Keywords: Plk1 polo-box domain, protein-protein interaction, macrocyclic peptide mimetic, conformational constraint
Graphical Abstract
The field of protein-protein interaction (PPI) inhibitors has proven to be highly challenging, in part due to the extended protein interfaces that are often involved. However, significant progress can be made when key recognition features occur on the protein surface in localized “hot spot” regions, which may be amenable to disruption by reduced-size constructs.1, 2 Phospho-dependent PPIs can be viewed as being hot-spot in nature, wherein phosphorylamino acid components serve as critical binding determinants.3 There is wide interest in developing and applying new approaches to phospho-dependent PPI inhibitors, particularly given the importance of these interactions in cellular signal transduction.4 The serine/threonine-specific polo-like kinase 1 (Plk1) is a critical mediator in the initiation and progression of mitosis and it is recognized as a potential target for anticancer drug development.5–7 Plk1 localizes to mitotic structures through its C-terminal polo-box domain (PBD) by engaging in PPIs with phosphoserine and phosphothreonine (pThr)-containing epitopes.8 We have focused our attention on developing PBD-binding inhibitors based on peptidomimetic ligands starting from the pentapeptide PLHSpT (1).9 Through extensive studies, we have examined various structural aspects of PBD recognition and binding of the key pThr residue.10–14 We have also found by appending long-chain alkylphenyl moieties to different regions of the peptide, that we can achieve more than three orders-of-magnitude higher affinities by occupying a “cryptic” pocket on the PBD surface proximal to the pThr-binding site. This reflects a more general principle, that in addition to binding in the hot-spot region, a PPI inhibitor should interact with ancillary pockets on the protein surface and take advantage of protein adaptability.1 We have accessed the cryptic pocket by tethering fragments from N-terminal regions of the peptide15, 16 and from the N(π) position of the histidine residue located at the pThr-2 position.17–20 The peptide PLH*SpT (2a) (where H* indicates the presence of a –(CH2)8Ph group at the N(π) position) is a representative example of the latter class of construct.

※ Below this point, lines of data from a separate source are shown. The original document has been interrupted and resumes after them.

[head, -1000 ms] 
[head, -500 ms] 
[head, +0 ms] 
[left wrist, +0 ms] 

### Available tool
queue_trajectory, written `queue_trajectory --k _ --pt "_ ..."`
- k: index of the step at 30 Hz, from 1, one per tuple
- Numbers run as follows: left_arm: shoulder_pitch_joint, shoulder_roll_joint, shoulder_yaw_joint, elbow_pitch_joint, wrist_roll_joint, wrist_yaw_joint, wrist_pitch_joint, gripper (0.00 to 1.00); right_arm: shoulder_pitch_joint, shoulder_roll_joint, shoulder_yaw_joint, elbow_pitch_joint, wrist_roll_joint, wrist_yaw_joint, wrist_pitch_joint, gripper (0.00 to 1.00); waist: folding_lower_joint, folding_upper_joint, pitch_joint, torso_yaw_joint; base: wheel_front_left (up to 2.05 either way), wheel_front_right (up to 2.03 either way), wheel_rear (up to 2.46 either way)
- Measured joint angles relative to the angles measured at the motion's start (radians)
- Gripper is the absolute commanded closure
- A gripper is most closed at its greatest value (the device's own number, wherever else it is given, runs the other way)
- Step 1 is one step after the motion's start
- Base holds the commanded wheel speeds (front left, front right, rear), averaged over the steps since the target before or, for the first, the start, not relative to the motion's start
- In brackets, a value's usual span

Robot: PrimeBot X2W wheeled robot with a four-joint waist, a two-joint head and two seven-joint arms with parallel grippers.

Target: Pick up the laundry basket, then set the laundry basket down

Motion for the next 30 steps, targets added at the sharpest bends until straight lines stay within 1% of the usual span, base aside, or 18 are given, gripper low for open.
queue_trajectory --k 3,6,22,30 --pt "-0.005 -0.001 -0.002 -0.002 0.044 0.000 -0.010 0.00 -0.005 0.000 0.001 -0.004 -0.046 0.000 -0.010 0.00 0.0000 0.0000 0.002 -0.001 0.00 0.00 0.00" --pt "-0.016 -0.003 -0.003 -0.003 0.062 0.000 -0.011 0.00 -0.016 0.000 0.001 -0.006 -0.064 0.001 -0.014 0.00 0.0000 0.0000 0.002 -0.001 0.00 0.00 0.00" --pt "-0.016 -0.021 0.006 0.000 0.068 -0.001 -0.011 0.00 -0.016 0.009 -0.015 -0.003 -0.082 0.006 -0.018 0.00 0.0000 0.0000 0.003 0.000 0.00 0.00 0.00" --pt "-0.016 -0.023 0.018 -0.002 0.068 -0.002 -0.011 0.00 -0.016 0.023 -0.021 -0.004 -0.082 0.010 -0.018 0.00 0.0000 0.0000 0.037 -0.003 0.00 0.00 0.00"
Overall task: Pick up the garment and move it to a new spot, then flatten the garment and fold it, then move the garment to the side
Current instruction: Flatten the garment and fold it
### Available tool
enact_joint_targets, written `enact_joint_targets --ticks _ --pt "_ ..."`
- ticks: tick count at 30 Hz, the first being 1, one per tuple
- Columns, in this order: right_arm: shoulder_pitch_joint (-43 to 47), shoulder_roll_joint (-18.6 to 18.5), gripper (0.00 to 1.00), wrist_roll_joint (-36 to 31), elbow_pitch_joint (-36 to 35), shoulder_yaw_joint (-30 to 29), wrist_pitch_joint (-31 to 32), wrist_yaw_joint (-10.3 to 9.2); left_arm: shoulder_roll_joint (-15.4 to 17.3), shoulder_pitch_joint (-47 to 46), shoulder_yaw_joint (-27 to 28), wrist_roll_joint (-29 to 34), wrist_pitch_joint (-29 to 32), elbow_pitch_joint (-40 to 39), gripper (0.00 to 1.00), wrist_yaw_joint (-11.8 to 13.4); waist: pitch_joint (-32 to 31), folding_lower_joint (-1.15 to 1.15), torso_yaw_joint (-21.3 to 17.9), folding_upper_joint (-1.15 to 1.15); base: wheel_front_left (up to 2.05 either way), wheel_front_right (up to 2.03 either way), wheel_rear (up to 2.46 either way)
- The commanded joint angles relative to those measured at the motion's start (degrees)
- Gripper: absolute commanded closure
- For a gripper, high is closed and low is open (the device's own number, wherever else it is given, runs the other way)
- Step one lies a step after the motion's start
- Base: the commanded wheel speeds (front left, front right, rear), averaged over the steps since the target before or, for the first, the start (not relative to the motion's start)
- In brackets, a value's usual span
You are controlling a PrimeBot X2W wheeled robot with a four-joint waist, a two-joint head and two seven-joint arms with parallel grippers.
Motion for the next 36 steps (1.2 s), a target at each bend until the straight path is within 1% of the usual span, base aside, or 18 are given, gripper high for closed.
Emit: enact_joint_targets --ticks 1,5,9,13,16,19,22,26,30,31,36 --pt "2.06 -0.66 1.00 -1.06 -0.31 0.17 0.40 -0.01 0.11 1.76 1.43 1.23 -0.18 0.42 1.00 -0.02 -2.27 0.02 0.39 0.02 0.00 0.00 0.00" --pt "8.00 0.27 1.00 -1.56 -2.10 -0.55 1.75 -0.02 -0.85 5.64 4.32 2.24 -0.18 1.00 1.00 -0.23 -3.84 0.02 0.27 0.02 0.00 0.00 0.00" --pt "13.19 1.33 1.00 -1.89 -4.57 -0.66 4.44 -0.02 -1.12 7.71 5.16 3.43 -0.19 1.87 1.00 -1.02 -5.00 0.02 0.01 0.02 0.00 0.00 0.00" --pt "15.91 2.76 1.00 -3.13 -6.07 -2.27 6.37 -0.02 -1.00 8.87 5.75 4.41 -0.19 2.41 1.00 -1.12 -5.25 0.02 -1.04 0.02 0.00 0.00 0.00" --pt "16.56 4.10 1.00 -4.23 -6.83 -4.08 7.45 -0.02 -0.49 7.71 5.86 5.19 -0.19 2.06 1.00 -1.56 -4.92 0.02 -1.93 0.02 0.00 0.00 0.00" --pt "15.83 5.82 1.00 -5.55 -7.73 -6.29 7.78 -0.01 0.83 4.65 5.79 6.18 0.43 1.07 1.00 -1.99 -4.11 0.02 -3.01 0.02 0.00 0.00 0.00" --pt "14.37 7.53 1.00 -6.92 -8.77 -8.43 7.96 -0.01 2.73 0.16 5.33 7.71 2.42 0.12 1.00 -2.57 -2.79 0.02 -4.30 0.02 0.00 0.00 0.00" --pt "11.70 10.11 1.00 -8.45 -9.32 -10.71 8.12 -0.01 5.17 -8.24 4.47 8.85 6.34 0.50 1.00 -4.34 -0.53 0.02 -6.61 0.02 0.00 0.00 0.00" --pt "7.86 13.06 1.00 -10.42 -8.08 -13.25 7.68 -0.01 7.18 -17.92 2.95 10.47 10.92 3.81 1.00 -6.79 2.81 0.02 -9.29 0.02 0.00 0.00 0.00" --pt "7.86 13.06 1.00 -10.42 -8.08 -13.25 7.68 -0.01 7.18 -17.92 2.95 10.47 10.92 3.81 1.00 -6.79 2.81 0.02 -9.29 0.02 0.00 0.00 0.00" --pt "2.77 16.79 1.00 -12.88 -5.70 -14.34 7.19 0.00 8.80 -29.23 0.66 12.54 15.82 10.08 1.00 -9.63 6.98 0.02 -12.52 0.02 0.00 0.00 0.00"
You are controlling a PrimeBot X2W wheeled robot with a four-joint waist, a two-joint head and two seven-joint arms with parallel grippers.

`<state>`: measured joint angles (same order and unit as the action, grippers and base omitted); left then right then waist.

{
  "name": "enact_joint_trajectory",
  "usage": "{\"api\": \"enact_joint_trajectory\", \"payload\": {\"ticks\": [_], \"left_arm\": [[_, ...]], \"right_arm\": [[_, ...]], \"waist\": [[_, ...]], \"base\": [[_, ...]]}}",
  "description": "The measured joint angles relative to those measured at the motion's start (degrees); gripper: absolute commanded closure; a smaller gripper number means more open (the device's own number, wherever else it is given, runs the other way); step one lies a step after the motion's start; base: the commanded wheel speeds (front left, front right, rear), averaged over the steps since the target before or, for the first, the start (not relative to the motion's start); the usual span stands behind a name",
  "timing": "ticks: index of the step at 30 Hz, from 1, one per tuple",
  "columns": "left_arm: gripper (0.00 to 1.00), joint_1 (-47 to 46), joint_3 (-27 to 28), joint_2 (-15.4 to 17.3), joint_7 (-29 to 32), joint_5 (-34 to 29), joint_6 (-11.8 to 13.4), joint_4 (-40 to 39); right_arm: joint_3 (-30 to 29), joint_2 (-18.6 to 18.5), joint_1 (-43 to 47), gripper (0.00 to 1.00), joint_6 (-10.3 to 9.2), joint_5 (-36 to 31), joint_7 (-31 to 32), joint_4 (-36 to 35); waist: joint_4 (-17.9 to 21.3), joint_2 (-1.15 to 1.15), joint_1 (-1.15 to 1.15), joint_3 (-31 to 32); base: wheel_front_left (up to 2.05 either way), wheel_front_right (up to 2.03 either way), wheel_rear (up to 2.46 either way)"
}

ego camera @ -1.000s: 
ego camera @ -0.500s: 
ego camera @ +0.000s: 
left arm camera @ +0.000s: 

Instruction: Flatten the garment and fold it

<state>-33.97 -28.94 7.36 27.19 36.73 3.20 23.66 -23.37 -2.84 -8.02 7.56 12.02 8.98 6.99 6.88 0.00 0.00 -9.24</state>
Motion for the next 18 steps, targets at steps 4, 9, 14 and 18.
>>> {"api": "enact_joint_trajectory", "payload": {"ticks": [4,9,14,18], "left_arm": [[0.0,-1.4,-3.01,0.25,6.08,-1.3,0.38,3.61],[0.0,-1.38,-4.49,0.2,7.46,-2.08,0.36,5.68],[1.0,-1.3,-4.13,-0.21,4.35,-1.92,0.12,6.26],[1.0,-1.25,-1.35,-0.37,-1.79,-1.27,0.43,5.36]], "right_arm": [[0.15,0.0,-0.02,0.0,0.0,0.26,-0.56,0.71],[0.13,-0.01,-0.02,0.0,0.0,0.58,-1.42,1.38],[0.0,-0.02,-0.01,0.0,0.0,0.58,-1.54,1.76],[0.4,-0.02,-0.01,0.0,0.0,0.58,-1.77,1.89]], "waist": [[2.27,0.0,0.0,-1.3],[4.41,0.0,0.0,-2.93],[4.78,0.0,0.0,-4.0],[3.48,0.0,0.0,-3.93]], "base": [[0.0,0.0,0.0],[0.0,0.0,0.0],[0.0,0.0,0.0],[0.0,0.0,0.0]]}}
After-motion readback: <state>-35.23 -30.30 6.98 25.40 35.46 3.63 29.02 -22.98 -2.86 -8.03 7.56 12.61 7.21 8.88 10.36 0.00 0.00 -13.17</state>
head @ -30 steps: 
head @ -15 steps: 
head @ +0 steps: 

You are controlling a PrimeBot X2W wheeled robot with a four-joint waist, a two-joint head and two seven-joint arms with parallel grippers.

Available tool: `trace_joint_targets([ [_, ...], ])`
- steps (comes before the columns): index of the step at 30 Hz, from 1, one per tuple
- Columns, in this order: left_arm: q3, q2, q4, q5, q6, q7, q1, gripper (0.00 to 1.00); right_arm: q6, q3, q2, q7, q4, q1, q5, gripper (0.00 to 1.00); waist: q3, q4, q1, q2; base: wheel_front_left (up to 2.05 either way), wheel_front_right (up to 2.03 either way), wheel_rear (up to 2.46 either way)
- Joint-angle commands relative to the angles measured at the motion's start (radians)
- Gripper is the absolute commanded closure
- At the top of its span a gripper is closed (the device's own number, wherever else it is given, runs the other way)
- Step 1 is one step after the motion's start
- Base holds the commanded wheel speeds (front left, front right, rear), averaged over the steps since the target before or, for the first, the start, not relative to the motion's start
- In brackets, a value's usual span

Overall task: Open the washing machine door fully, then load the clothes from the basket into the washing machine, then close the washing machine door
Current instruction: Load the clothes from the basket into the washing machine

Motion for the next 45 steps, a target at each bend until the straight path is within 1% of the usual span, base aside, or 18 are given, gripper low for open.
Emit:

Peptide 2a exhibits > 1,000-fold enhanced PBD-binding affinity relative to the parent peptide 1.17
When peptides serve as starting points for the development of PPI inhibitors, macrocyclization is often used to advance linear peptides toward peptide mimetics by restraining and preorganizing important components to orientations favorable for binding, increasing proteolytic stability and improving general druggability.21–24 Application of head-to-tail cyclization strategies on a 2a-derived peptide has resulted in a three orders-of-magiitude or greater loss of PBD-binding affinity relative to 2a.25 Sidechain-to-tail ring closure offers a potential alternative method of cyclization. In this regard, we found that N(π),N(τ)-bis-alkylated His residues can serve as bifurcated macrocycle ring junctions, in which the cryptic pocket-accessing –(CH2)8Ph group projects from the imidazole N(π) position, while the N(τ) site serves as the site of attachment for ring closure with the N-terminus (see peptides of type 3 and 4, Figure 1).26 We have shown that cyclic pentapeptides of type 3 can be equipotent to the linear parent peptide 2a. However, these macrocycles are synthetically difficult to obtain. In addition, an important goal of peptide macrocyclization is transition toward more compact peptide mimetics. Yet, by utilizing the full pentapeptide sequence, macrocycles of type 3 do not advance this objective. In contrast, while cyclic tripeptides of type 4 do afford the potential for size reduction, they have significantly attenuated potencies in biochemical assays.26 Accordingly, the goal of our current work was to utilize bis-alkyl His residues as ring junctions in a way that affords ready access to a new genre of macrocycles, which may constitute potential starting points for the further development of high affinity peptidomimetics of decreased molecular size.
Figure 1.
Structures of peptides discussed in the text.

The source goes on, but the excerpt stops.